* Assignment *
In the listing below, find each line that holds the string "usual" and copy it.

* Data block *
============================================================

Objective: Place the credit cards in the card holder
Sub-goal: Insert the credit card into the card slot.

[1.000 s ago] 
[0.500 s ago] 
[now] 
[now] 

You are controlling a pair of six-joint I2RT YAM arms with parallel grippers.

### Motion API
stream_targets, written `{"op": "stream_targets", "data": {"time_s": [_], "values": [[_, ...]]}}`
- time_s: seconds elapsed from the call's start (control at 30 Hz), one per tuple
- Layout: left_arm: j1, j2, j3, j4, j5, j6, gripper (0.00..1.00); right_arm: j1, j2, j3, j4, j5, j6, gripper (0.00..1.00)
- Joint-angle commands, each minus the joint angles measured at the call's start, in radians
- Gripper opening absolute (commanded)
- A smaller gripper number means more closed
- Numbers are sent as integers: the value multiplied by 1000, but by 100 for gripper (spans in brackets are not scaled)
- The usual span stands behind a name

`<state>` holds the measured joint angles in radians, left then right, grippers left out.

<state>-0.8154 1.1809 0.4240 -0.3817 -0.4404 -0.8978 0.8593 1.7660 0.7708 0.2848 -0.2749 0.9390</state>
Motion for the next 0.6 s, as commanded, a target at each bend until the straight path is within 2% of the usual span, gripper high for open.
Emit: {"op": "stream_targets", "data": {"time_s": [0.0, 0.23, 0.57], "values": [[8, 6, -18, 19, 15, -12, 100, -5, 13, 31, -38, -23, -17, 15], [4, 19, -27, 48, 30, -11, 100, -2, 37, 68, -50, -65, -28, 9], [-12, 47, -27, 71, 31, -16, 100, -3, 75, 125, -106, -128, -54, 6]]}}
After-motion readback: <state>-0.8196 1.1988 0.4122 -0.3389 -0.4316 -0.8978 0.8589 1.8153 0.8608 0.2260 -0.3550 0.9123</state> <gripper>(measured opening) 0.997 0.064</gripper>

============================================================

* Written solution *
- The usual span stands behind a name
Motion for the next 0.6 s, as commanded, a target at each bend until the straight path is within 2% of the usual span, gripper high for open.

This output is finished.